Items listed in a dataset
.....

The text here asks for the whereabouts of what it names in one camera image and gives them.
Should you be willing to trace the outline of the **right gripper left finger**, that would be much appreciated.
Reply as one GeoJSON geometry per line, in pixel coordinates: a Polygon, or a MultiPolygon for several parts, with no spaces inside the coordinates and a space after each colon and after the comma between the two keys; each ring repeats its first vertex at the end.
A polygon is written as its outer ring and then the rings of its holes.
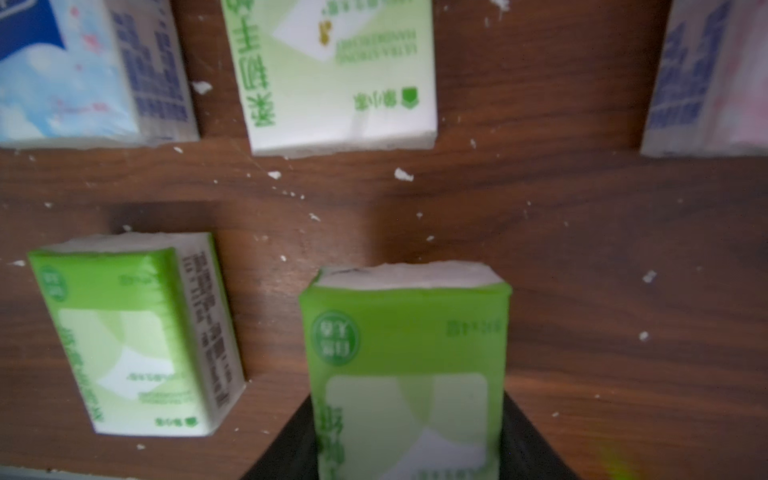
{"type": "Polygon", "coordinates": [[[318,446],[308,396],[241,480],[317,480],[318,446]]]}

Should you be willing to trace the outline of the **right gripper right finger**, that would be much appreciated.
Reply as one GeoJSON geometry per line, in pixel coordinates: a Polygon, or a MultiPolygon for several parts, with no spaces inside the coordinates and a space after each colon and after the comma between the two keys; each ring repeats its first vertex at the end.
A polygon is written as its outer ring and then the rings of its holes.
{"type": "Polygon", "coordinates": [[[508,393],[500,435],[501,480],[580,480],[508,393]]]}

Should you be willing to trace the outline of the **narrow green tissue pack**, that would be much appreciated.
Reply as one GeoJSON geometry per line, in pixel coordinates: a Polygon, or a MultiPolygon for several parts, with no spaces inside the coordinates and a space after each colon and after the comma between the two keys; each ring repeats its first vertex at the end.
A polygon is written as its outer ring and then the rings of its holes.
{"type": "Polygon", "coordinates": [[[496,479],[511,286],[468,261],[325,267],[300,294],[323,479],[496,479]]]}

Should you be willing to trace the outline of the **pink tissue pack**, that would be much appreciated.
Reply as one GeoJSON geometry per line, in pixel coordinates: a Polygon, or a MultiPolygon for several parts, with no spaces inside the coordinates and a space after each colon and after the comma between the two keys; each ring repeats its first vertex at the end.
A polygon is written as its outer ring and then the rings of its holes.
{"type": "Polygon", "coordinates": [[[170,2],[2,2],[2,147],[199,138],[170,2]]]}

.....

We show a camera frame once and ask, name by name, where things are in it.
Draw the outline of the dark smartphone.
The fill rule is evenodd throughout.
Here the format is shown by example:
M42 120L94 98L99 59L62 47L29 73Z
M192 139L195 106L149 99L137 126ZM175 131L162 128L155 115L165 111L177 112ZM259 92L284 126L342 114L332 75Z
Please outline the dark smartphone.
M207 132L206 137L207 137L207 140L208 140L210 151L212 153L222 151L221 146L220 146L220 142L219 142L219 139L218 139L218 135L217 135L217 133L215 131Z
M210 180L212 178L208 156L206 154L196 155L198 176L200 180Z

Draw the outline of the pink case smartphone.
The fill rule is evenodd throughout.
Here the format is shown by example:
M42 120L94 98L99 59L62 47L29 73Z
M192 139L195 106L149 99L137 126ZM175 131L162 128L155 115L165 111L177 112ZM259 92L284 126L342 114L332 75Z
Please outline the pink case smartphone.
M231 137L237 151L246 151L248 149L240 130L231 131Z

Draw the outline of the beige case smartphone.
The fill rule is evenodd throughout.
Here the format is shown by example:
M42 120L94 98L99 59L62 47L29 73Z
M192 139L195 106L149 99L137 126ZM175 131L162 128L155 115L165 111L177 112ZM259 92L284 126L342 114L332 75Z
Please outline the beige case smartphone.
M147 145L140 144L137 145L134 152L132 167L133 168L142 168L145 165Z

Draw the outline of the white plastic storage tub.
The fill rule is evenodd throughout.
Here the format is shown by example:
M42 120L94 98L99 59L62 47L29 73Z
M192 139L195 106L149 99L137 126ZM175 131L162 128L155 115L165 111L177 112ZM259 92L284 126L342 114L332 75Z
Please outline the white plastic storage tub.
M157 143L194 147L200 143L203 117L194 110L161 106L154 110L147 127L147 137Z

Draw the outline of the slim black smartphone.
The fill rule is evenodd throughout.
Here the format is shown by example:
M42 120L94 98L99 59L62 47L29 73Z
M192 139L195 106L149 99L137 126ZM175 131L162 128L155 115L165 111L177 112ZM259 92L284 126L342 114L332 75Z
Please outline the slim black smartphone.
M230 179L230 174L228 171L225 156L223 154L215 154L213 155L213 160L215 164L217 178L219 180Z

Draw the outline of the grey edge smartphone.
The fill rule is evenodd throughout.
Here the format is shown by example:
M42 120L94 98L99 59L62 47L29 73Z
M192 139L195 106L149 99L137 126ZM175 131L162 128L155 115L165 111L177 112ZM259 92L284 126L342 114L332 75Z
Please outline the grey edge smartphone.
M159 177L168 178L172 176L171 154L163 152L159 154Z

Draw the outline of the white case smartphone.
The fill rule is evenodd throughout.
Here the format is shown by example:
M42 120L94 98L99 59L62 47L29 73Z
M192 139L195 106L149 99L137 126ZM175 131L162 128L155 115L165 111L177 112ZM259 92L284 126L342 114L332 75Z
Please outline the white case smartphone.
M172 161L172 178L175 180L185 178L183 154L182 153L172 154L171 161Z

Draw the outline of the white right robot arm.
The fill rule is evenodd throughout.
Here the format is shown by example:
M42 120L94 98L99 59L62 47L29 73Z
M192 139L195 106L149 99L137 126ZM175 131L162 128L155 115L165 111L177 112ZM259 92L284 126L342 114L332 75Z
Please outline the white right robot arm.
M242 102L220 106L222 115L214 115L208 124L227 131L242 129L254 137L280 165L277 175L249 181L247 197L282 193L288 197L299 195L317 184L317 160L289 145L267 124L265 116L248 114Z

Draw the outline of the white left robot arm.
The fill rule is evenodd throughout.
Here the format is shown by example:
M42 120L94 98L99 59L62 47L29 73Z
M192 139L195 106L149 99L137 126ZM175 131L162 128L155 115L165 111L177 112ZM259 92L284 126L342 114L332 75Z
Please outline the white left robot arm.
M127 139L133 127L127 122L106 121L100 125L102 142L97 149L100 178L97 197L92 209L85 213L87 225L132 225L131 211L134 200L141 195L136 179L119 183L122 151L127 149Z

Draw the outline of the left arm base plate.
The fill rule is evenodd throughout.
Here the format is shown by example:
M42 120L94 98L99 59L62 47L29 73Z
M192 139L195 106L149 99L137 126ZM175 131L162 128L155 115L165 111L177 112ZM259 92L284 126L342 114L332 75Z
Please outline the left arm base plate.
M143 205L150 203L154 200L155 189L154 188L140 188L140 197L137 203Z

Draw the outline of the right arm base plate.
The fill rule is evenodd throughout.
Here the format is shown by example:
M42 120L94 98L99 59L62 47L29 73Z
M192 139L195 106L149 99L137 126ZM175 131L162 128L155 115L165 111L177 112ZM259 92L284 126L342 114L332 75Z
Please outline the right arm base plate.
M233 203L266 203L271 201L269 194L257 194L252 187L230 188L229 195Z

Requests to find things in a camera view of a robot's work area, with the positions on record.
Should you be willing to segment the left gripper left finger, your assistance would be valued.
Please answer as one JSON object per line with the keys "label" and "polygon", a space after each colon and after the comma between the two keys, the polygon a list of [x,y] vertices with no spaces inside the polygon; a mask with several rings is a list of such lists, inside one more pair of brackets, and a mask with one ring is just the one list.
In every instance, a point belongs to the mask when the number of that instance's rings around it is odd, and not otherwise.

.....

● PROBLEM
Above are the records; copy exactly the lines from the one with "The text here" through the one with "right finger**, that would be much appreciated.", including both, and nothing more. Leave out pictures.

● EXPECTED ANSWER
The text here asks for the whereabouts of what it names in one camera image and gives them.
Should you be willing to trace the outline of the **right gripper left finger**, that would be much appreciated.
Reply as one GeoJSON geometry per line, in pixel coordinates: a Polygon, or a MultiPolygon for several parts, with no spaces inside the coordinates and a space after each colon and after the comma between the two keys; each ring repeats its first vertex at the end.
A polygon is written as its outer ring and then the rings of its holes.
{"type": "Polygon", "coordinates": [[[318,446],[308,396],[241,480],[317,480],[318,446]]]}

Should you be willing to trace the outline of the **right gripper right finger**, that would be much appreciated.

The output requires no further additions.